DESCRIPTION (provided by applicant): Normal processes of cellular differentiation involve coordinated programs of tissue-specific gene expression. Recently, genome-wide approaches to mapping histone modification and transcription factor binding patterns have revealed that promoter-distal enhancer sequences exhibit the greatest variability among distinct mammalian cell types, and that they most likely represent the most significant determinant of tissue-specific gene expression. Using erythroid differentiation as a model system, we have previously investigated the phenomenon of hyperacetylated domains, which consist of broadly-distributed (>12 kb) patterns of histone modifications that are usually confined solely to the promoter-proximal regions of active genes, and we have accumulated evidence that such domains represent a function of a specific class of distal enhancer element. We are therefore interested in investigating the mechanism by which such enhancers mediate domain formation, in order to gain insight into how hyperacetylated domains contribute to tissue-specific gene activation during terminal differentiation. To do this, we will investigate candidate erythroid-specific domain-forming enhancers in detail to identify the DNA-binding factors required for their activity, and in turn the associated cofactors and histone modifying enzymes. In addition, we will define the requirements for domain formation at a gene locus active in both erythroid and liver cells, and thus determine the features common between domains in different cell types. From these studies, we hope to elucidate the specific mechanisms by which distal enhancers mediate erythroid-specific gene activation during erythroid maturation.

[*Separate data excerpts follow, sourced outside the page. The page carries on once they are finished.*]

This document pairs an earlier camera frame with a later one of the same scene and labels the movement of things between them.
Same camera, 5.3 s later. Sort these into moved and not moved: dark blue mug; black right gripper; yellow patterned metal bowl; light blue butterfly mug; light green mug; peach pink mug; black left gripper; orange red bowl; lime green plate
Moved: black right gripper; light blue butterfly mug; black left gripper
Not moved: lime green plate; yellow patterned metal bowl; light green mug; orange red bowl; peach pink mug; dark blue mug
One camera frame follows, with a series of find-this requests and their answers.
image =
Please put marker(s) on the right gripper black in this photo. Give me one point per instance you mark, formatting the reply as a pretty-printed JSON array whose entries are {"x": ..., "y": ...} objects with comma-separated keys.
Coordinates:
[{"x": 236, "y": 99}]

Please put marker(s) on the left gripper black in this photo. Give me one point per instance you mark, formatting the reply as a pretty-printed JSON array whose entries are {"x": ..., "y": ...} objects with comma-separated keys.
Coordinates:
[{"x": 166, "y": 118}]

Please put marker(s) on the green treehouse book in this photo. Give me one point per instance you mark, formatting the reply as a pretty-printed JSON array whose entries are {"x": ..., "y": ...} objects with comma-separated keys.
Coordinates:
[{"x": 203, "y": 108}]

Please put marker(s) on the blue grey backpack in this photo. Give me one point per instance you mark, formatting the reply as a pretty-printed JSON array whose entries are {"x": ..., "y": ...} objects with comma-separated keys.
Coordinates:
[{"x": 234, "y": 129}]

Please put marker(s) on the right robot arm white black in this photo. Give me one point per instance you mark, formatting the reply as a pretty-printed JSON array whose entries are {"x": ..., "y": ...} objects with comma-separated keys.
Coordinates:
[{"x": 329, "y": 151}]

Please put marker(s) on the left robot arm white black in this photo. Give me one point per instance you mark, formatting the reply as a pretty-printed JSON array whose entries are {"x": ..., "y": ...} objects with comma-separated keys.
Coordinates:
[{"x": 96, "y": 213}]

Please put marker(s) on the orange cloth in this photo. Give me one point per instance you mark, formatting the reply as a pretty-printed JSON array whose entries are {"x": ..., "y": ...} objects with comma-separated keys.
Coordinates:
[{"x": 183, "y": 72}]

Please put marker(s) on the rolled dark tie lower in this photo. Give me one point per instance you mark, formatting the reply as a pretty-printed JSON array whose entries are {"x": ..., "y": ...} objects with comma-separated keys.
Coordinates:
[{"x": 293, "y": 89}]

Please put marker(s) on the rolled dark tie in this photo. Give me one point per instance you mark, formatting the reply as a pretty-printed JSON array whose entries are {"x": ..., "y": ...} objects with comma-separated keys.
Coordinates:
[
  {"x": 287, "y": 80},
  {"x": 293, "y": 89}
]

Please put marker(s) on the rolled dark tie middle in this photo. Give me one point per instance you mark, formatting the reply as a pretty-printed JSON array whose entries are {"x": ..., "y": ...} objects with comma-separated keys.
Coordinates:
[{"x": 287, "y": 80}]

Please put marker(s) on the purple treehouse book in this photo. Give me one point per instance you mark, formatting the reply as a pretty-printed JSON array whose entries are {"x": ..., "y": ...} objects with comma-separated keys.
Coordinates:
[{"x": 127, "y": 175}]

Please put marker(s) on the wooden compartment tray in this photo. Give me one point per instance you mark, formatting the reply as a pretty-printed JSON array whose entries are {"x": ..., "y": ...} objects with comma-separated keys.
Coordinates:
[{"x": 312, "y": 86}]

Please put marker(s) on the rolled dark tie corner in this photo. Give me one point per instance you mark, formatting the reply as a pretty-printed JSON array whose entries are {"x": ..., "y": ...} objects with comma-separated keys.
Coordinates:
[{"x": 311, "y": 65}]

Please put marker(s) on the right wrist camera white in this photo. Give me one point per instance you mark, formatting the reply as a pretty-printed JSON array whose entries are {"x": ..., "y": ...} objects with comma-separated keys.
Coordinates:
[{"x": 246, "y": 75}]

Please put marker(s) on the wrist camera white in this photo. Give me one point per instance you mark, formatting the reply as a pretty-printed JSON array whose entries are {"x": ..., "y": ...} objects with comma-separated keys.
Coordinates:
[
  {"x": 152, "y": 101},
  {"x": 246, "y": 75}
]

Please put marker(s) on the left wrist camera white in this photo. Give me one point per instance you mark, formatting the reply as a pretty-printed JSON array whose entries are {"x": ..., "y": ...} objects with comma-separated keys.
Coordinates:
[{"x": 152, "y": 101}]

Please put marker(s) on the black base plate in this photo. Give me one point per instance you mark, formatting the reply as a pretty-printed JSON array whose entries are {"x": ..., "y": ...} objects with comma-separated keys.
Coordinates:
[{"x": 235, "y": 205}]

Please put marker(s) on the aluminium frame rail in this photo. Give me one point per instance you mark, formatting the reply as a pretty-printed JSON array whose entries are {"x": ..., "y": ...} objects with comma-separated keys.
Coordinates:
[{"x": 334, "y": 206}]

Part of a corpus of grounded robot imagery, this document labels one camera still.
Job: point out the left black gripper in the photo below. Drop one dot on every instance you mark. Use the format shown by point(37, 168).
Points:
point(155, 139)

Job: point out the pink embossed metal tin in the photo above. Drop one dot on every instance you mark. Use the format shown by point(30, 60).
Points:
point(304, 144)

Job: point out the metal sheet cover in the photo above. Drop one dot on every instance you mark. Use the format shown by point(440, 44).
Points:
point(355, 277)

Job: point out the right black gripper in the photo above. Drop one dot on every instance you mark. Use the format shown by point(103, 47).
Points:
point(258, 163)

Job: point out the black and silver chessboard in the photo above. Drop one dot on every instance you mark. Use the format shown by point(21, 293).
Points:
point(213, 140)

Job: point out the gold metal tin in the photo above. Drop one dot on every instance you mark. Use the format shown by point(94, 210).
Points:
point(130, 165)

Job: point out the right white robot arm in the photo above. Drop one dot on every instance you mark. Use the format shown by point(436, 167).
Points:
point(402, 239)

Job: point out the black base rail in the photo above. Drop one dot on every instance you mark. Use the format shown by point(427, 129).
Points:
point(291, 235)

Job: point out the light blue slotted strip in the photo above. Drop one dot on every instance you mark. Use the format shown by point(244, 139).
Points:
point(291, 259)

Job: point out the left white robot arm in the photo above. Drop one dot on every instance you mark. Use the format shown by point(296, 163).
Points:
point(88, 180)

描述（由申请人提供）：细胞分化的正常过程涉及组织特异性基因表达的协调程序。最近，绘制组蛋白修饰和转录因子结合模式的全基因组方法表明，启动子-远端增强子序列在不同的哺乳动物细胞类型中表现出最大的变异性，并且它们很可能代表组织特异性的最重要的决定因素。 基因表达。使用红系分化作为模型系统，我们之前研究了超乙酰化结构域的现象，该结构域由广泛分布的（> 12 kb）组蛋白修饰模式组成，通常仅局限于活性基因的启动子近端区域，并且我们已经积累了证据表明这些结构域代表了特定类别的远端增强子元件的功能。因此，我们有兴趣研究此类增强子介导结构域形成的机制，以便深入了解超乙酰化结构域如何在终末分化过程中促进组织特异性基因激活。为此，我们将详细研究候选红细胞特异性结构域形成增强剂，以确定其活性所需的 DNA 结合因子， 以及相关的辅因子和组蛋白修饰酶。此外，我们将定义在红细胞和肝细胞中活跃的基因位点形成结构域的要求，从而确定不同细胞类型中结构域之间的共同特征。从这些研究中，我们希望阐明远端增强子在红系成熟过程中介导红系特异性基因激活的具体机制。